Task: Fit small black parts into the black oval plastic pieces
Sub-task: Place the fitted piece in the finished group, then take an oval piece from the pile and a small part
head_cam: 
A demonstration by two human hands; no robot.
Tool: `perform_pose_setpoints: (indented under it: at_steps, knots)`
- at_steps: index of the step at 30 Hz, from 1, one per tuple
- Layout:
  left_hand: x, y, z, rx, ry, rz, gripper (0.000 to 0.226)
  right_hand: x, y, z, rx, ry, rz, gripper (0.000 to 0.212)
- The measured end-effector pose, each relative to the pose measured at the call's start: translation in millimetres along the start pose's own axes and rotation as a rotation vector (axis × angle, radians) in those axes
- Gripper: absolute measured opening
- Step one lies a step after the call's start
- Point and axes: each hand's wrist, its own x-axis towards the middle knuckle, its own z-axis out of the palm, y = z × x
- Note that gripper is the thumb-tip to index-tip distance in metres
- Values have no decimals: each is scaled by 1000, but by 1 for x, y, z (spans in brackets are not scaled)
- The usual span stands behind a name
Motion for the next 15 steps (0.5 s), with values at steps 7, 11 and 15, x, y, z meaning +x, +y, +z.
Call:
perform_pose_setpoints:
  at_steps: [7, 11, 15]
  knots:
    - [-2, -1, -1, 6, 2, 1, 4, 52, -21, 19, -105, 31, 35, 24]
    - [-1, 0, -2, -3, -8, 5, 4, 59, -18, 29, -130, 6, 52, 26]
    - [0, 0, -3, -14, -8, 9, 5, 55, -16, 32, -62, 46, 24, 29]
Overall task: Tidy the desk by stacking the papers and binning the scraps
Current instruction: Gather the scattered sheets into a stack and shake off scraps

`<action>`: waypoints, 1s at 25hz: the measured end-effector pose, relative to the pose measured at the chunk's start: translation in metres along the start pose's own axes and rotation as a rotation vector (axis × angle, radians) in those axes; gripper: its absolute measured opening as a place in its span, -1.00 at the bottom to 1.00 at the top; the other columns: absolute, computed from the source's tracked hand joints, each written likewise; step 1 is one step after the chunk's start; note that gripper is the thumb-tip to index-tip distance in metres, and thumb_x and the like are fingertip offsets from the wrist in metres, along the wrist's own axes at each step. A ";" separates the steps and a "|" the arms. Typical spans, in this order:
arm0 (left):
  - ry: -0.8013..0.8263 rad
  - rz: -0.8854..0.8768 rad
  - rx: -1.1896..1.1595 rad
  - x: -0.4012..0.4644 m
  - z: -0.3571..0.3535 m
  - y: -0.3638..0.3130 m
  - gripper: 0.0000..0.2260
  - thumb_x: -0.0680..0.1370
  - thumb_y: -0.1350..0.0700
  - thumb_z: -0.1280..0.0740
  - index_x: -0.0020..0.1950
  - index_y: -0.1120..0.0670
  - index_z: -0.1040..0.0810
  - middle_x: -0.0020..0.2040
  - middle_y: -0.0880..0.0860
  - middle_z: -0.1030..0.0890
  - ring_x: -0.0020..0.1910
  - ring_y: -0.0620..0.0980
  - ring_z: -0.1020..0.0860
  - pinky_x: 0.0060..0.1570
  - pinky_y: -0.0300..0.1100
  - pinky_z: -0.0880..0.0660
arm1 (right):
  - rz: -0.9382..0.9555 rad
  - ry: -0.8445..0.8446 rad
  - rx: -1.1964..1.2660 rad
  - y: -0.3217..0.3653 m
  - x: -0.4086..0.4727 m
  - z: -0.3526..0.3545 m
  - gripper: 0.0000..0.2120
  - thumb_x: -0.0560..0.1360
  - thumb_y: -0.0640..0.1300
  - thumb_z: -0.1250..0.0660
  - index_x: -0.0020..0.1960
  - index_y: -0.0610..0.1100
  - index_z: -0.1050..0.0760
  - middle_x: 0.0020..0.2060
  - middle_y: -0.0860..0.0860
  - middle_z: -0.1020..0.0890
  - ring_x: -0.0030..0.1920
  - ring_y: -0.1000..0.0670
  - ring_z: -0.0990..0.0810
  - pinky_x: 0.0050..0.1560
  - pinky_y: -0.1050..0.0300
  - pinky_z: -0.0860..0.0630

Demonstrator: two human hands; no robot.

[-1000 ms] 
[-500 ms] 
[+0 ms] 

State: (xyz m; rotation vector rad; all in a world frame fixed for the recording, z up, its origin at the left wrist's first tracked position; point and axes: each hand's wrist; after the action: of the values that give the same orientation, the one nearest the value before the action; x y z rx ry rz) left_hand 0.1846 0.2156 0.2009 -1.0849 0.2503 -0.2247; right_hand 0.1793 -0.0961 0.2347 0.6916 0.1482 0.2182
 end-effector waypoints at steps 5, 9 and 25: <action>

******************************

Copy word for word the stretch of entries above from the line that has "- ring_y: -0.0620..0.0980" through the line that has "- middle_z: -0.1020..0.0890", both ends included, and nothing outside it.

  - ring_y: -0.0620..0.0980
  - ring_z: -0.1020..0.0860
  - pinky_x: 0.0060..0.1570
  - pinky_y: -0.0300..0.1100
  - pinky_z: -0.0880..0.0660
arm1 (right):
  - rz: -0.9382..0.9555 rad
  - ry: -0.8445..0.8446 rad
  - rx: -1.1964..1.2660 rad
  - y: -0.3217..0.3653 m
  - x: -0.4086..0.4727 m
  - z: -0.3526..0.3545 m
  - gripper: 0.0000..0.2120
  - thumb_x: -0.0560..0.1360
  - thumb_y: -0.0640..0.1300
  - thumb_z: -0.1250..0.0660
  - index_x: -0.0020..0.1960
  - index_y: -0.0610..0.1100
  - index_z: -0.1050..0.0760
  - middle_x: 0.0020..0.2060
  - middle_y: -0.0860..0.0860
  - middle_z: -0.1020..0.0890

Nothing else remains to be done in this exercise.